*** Opening SUPPLIED MATERIAL ***

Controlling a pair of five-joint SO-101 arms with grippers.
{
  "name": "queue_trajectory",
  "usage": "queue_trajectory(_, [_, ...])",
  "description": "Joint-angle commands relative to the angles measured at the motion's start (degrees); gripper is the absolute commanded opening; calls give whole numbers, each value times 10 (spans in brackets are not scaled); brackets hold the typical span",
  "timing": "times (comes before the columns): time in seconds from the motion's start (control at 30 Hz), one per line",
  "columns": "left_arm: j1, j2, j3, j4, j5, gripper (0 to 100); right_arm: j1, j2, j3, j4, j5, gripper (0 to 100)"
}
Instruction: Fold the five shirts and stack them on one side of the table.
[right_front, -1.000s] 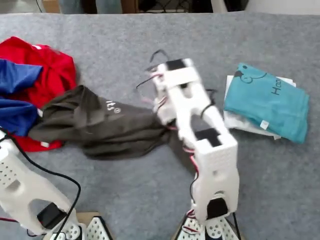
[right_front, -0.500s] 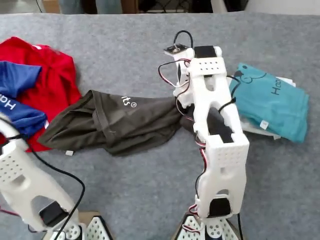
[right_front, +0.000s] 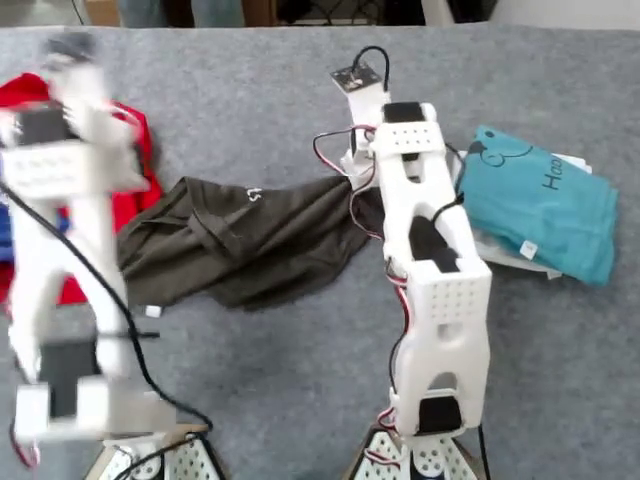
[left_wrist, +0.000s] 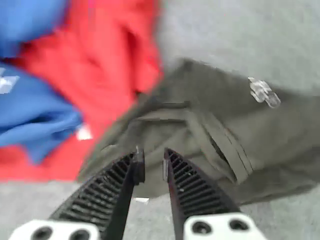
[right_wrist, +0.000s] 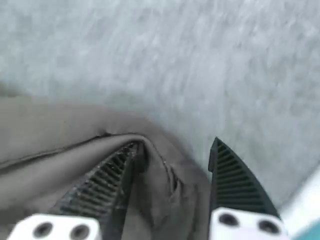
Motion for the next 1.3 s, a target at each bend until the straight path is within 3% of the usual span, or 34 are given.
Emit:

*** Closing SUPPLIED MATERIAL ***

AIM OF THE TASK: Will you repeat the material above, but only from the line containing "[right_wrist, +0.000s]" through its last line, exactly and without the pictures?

TASK ANSWER:
[right_wrist, +0.000s] 
Motion for the next 1.3 s, a target at each bend until the straight path is within 3% of the usual span, or 34 are given.
Emit:

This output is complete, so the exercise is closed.